The overdose-mortality context

Overdose rate, Vermont: 42.1 per 100,000 (CDC 2023). Methodologically this figure captures confirmed fatal overdoses from all categories; the state-specific distribution is dominated by fentanyl and opioids-related mortality, with fentanyl as the primary synthesization risk in opioid-related deaths. The specific context: hub-and-spoke model leads the country in MAT access but rural travel remains a barrier.

How access actually works in Vermont

The 68 licensed facilities in Vermont include a mix of hospital-system, private-equity-owned, nonprofit, and state-funded programs. Outcome research consistently finds more variation within categories than across them, which means the clinical-framework question (ASAM-aligned? MAT-offered? evidence-based programming?) is a more productive filter than the ownership-structure question.
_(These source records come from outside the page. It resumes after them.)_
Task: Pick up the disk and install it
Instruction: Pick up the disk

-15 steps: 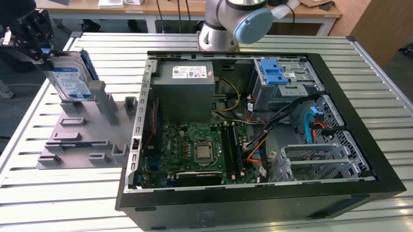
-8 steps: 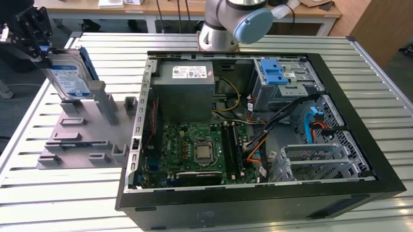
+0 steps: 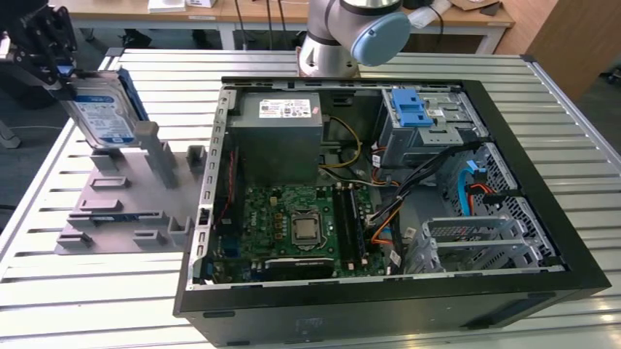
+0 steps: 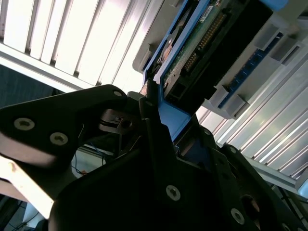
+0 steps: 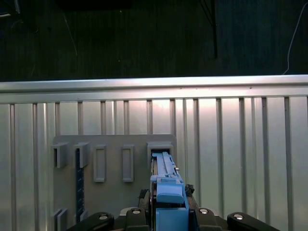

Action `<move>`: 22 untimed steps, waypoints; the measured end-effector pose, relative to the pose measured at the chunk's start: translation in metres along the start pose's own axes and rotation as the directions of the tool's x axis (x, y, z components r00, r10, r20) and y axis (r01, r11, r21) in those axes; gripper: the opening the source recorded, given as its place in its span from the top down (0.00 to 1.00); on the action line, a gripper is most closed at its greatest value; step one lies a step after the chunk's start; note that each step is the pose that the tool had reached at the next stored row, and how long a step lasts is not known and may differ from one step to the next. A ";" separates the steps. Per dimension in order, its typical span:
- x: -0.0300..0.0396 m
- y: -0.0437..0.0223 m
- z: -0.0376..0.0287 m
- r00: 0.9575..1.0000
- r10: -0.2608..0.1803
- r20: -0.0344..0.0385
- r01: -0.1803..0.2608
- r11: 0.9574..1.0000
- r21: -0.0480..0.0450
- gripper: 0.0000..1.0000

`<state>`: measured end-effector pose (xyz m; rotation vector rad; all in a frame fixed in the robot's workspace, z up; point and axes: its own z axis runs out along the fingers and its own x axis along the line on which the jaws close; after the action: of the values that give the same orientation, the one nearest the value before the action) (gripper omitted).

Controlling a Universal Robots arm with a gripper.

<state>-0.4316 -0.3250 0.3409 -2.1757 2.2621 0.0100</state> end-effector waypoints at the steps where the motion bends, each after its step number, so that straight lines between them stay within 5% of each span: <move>1: 0.0000 0.0000 -0.0006 1.000 0.000 0.000 0.000 1.000 0.000 0.64; 22: -0.0001 0.0001 -0.0225 1.000 0.000 0.000 0.000 1.000 0.000 0.64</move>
<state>-0.4316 -0.3250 0.3634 -2.1756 2.2620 0.0100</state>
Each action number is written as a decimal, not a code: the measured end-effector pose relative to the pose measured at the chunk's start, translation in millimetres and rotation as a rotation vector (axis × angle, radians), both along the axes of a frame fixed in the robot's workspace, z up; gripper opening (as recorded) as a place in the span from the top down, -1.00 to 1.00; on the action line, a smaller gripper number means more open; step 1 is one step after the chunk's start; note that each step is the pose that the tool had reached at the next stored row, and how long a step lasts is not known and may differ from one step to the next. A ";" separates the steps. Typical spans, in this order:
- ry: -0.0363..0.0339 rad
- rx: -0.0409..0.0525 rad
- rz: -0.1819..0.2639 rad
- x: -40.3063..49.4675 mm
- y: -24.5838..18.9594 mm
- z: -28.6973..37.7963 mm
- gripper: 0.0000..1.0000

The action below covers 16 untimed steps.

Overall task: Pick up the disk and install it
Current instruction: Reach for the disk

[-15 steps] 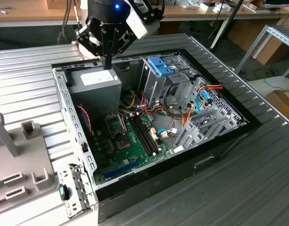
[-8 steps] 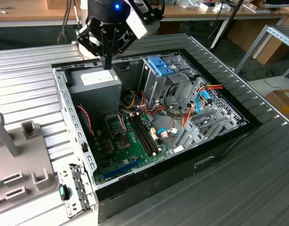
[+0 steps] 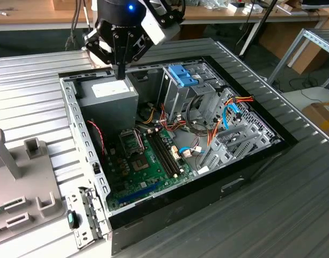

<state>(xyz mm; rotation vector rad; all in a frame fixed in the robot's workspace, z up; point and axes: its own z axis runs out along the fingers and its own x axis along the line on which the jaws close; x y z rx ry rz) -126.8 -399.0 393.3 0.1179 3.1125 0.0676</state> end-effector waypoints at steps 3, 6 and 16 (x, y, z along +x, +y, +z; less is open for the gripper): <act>0.0000 0.0001 0.000 -5.8 0.0 -0.1 0.79; 0.0000 0.0000 0.000 -16.4 0.0 -0.1 0.79; 0.0001 0.0000 0.000 -23.8 0.0 -0.2 0.79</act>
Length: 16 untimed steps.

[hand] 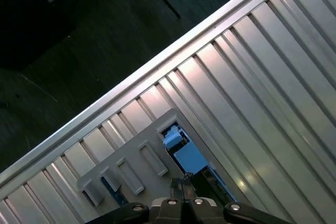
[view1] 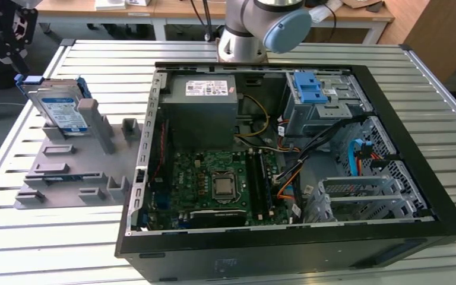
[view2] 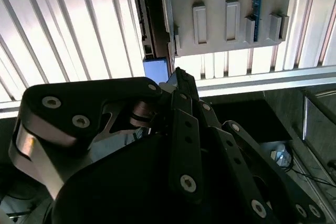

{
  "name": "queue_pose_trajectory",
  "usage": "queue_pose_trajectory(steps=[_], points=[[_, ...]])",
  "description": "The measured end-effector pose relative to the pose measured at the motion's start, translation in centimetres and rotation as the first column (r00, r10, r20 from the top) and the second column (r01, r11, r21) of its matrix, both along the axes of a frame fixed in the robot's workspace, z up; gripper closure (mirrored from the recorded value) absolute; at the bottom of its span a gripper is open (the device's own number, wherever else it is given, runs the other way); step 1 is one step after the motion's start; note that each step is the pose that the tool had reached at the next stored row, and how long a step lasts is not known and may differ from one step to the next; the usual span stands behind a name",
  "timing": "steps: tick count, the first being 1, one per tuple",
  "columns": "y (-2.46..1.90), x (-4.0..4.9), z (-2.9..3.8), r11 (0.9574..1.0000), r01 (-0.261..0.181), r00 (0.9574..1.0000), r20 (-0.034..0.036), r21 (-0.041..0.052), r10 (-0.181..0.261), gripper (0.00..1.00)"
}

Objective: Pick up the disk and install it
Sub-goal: 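Pick up the disk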

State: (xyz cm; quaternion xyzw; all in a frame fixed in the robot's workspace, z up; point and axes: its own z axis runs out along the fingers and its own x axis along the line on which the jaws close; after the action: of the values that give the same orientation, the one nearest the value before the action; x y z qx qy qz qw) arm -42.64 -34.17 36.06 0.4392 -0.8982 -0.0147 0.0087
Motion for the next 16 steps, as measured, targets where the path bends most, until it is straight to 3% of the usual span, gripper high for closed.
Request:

The specific context: hub-and-spoke model leads the country in MAT access but rural travel remains a barrier.

What to do next

Optimal patient pathway in Vermont: clinical assessment first (addiction-medicine physician, licensed counselor), benefits verification second (in writing, specific to requested level of care), facility selection third (ASAM-aligned, MAT-inclusive, contractually confirmed in-network). Reversing this order — selecting a facility before clinical assessment — produces most of the misaligned-level-of-care outcomes that show up in retrospective treatment research.

Last updated April 2026. Sources: SAMHSA Treatment Locator, CDC WONDER (overdose mortality 2023), KFF Medicaid Tracker, ASAM Criteria 4e. See our editorial policy.